• DATASET CONTENT
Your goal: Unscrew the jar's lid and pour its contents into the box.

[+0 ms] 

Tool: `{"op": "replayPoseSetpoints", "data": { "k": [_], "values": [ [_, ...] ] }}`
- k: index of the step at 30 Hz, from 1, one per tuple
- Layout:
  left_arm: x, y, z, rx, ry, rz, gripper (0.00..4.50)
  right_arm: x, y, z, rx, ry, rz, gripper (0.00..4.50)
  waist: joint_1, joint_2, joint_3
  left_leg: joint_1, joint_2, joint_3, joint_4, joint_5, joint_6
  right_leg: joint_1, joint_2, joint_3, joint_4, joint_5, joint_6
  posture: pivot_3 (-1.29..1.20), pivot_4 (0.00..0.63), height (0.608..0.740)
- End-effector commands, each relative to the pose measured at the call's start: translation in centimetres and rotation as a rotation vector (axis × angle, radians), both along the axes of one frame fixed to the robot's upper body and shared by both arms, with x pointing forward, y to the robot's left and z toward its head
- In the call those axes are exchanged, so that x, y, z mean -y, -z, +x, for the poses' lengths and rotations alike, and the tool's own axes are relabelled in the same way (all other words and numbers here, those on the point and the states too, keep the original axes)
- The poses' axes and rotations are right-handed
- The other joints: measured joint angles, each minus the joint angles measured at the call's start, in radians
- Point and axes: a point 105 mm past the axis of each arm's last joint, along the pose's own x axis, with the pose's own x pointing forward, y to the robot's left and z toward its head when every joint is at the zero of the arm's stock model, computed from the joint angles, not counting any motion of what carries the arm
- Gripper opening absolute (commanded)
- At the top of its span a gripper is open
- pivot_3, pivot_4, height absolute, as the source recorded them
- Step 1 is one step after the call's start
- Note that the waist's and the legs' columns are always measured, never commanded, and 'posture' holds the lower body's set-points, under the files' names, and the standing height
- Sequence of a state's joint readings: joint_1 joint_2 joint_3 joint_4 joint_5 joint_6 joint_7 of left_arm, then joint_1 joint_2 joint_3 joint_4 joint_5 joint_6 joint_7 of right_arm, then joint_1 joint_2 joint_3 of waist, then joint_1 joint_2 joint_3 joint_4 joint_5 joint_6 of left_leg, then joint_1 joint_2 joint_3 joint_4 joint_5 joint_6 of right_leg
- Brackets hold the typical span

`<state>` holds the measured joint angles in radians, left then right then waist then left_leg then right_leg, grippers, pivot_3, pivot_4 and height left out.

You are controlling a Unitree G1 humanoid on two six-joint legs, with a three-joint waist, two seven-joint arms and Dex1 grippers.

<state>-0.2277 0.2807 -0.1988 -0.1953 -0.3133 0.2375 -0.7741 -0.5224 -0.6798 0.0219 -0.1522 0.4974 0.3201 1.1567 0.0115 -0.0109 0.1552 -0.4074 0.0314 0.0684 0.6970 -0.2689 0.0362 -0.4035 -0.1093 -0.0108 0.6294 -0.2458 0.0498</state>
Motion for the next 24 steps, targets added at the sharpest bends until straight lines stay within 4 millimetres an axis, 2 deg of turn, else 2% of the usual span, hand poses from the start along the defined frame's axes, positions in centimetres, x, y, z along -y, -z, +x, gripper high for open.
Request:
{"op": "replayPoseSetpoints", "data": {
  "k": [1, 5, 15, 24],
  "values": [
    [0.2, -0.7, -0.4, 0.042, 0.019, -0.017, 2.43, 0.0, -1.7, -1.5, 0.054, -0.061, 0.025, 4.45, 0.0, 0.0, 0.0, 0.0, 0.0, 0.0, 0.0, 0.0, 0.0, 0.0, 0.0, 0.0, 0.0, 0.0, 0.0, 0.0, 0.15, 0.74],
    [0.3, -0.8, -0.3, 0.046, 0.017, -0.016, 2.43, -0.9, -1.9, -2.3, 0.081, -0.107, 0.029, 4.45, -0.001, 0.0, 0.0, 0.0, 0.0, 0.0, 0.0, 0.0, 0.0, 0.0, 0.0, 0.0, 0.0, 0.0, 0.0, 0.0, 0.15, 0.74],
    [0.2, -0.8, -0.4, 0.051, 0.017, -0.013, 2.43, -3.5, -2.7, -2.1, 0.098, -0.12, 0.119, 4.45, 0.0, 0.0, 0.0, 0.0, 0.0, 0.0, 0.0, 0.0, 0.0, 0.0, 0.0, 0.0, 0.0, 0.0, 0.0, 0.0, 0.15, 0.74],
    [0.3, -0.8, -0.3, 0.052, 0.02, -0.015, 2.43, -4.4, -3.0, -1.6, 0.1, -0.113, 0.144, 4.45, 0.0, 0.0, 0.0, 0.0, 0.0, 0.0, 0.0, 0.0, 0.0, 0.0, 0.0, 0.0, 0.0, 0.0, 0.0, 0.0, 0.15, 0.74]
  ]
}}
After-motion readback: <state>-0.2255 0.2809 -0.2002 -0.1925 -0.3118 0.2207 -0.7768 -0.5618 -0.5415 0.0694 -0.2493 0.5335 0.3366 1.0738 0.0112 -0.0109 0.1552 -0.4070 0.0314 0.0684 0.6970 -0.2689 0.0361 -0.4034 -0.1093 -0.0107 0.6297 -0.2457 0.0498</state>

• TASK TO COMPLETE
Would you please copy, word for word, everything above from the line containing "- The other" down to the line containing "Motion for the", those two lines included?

• WRITTEN RESPONSE
- The other joints: measured joint angles, each minus the joint angles measured at the call's start, in radians
- Point and axes: a point 105 mm past the axis of each arm's last joint, along the pose's own x axis, with the pose's own x pointing forward, y to the robot's left and z toward its head when every joint is at the zero of the arm's stock model, computed from the joint angles, not counting any motion of what carries the arm
- Gripper opening absolute (commanded)
- At the top of its span a gripper is open
- pivot_3, pivot_4, height absolute, as the source recorded them
- Step 1 is one step after the call's start
- Note that the waist's and the legs' columns are always measured, never commanded, and 'posture' holds the lower body's set-points, under the files' names, and the standing height
- Sequence of a state's joint readings: joint_1 joint_2 joint_3 joint_4 joint_5 joint_6 joint_7 of left_arm, then joint_1 joint_2 joint_3 joint_4 joint_5 joint_6 joint_7 of right_arm, then joint_1 joint_2 joint_3 of waist, then joint_1 joint_2 joint_3 joint_4 joint_5 joint_6 of left_leg, then joint_1 joint_2 joint_3 joint_4 joint_5 joint_6 of right_leg
- Brackets hold the typical span

`<state>` holds the measured joint angles in radians, left then right then waist then left_leg then right_leg, grippers, pivot_3, pivot_4 and height left out.

You are controlling a Unitree G1 humanoid on two six-joint legs, with a three-joint waist, two seven-joint arms and Dex1 grippers.

<state>-0.2277 0.2807 -0.1988 -0.1953 -0.3133 0.2375 -0.7741 -0.5224 -0.6798 0.0219 -0.1522 0.4974 0.3201 1.1567 0.0115 -0.0109 0.1552 -0.4074 0.0314 0.0684 0.6970 -0.2689 0.0362 -0.4035 -0.1093 -0.0108 0.6294 -0.2458 0.0498</state>
Motion for the next 24 steps, targets added at the sharpest bends until straight lines stay within 4 millimetres an axis, 2 deg of turn, else 2% of the usual span, hand poses from the start along the defined frame's axes, positions in centimetres, x, y, z along -y, -z, +x, gripper high for open.

The output returned above is complete.